» Exercise instructions
Please copy, exactly as they appear below, the lines from the one containing "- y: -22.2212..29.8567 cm" through the one containing "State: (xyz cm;".

Items from a data source:
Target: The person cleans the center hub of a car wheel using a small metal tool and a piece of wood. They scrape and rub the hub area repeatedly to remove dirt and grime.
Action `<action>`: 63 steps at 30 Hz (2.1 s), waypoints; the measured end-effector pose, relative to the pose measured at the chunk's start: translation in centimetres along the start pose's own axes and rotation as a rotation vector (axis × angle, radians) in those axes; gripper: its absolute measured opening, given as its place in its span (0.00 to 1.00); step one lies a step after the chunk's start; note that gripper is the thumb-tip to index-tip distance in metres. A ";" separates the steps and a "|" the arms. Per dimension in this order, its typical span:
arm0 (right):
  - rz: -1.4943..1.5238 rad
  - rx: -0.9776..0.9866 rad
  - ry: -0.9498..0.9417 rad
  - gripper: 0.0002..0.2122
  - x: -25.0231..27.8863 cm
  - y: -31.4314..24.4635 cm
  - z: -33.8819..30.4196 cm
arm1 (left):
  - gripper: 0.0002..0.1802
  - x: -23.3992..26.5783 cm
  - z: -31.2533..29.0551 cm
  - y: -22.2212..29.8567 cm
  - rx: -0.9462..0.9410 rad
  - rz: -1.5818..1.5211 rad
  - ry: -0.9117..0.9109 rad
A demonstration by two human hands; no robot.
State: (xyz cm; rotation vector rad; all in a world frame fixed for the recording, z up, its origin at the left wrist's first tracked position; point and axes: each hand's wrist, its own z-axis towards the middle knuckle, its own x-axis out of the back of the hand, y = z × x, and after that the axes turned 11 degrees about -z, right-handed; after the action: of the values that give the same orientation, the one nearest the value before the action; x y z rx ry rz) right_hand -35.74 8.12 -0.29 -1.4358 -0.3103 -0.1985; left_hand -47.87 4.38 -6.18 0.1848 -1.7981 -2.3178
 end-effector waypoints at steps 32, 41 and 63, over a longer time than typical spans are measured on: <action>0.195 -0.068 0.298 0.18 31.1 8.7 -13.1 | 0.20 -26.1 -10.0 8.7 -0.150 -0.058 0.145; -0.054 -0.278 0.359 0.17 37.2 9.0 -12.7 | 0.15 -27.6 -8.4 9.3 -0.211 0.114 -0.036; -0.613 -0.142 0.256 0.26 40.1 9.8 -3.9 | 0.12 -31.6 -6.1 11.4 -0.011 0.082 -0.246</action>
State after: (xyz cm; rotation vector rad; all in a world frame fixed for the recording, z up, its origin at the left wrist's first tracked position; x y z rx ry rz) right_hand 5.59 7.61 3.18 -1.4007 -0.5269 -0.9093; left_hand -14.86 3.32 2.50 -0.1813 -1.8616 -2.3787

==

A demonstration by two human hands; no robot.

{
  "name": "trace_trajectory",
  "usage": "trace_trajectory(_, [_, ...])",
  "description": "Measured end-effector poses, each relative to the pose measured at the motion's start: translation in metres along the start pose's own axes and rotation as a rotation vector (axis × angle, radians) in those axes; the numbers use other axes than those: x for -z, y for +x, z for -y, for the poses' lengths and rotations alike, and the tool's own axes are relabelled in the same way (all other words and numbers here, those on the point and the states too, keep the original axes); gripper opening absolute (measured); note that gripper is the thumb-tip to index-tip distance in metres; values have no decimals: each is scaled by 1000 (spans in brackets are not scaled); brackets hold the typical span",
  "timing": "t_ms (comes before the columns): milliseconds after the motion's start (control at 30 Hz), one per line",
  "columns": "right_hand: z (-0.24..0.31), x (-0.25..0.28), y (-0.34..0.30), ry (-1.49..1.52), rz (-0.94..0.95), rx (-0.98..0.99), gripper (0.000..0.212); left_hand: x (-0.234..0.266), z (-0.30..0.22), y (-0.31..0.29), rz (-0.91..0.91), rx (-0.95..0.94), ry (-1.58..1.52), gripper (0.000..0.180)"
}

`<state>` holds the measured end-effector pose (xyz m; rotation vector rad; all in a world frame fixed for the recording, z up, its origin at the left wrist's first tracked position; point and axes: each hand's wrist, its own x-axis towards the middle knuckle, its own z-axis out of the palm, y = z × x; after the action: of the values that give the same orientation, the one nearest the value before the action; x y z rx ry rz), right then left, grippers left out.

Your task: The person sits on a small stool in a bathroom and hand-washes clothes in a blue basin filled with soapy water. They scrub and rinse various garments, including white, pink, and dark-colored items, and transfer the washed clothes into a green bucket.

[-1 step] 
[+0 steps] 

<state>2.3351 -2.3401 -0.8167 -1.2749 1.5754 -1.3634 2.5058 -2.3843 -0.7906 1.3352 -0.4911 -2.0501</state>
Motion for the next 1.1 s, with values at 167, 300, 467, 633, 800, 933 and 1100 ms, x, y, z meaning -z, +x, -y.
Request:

» Exercise solution
  - y: -22.2212..29.8567 cm
  - rx: -0.9462..0.9410 rad
  - rz: -1.5818..1.5211 rad
  - ry: -0.9117..0.9109 rad
A demonstration by two human hands; no robot.
State: (xyz cm; rotation vector rad; all in a world frame fixed for the recording, z up, its origin at the left wrist's first tracked position; point and axes: each hand's wrist, its own z-axis towards the middle knuckle, its own x-axis out of the back of the hand, y = z × x, and after that the axes turned 11 degrees about -z, right-handed; after the action: of the values that give the same orientation, the one nearest the value before the action; x y z rx ry rz) right_hand -35.74 8.12 -0.29 -1.4358 -0.3103 -0.1985; left_hand -47.87 4.38 -6.18 0.1848 -1.7981 -2.3178

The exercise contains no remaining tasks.